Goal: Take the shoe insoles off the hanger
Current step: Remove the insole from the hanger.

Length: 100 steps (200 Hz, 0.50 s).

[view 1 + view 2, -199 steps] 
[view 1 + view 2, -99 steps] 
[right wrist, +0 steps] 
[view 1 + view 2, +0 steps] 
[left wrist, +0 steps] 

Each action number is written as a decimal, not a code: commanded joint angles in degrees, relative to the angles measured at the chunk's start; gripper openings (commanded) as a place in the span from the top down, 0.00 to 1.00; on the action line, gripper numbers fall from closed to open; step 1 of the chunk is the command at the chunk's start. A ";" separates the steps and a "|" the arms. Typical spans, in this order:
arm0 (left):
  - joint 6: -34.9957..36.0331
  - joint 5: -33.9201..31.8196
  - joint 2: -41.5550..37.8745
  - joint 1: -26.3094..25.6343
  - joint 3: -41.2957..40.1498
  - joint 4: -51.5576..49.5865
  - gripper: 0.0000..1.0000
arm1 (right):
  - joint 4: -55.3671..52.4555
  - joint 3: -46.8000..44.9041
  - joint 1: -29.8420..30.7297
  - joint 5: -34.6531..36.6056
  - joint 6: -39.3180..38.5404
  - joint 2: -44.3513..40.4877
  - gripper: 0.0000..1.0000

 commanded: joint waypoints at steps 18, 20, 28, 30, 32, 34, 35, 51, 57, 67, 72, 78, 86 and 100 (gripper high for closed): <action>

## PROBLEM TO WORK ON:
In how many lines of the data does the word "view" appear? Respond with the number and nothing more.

## TASK RESULT:
3